• **Work order**
Write out every line from the listing below where the string "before" is found.

######

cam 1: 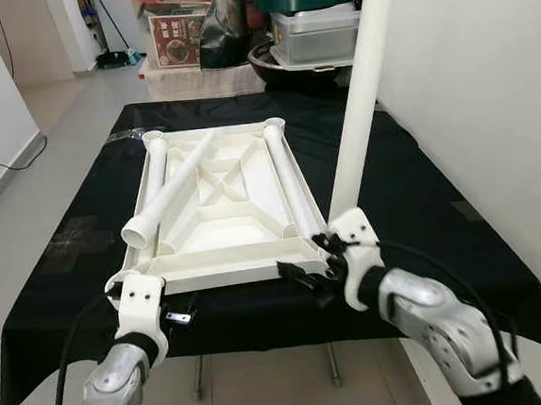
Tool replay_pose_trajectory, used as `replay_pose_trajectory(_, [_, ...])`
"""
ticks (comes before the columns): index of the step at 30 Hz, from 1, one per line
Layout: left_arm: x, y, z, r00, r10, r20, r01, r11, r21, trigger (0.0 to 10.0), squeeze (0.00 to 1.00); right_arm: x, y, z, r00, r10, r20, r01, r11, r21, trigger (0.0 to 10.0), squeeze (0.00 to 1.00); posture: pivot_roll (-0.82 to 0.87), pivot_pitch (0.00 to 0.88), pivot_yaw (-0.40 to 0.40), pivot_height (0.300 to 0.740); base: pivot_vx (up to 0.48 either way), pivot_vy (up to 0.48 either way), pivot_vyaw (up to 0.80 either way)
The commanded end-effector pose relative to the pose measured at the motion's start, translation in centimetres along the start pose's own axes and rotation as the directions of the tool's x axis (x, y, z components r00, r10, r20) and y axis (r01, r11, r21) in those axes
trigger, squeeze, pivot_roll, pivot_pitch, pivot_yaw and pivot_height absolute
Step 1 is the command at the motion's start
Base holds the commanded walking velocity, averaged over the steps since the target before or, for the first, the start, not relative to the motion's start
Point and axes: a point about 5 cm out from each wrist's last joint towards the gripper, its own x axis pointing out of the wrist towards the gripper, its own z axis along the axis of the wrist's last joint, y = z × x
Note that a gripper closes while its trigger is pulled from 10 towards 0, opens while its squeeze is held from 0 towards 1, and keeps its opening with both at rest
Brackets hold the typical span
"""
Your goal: Building children table
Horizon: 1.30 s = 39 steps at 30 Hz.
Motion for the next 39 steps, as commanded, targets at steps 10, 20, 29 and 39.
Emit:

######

• **Answer space**
ticks (comes before the columns): index of the step at 30 Hz, from 1, one per line
Base holds the commanded walking velocity, averaged over the steps since the target before or, for the first, the start, not relative to the motion's start

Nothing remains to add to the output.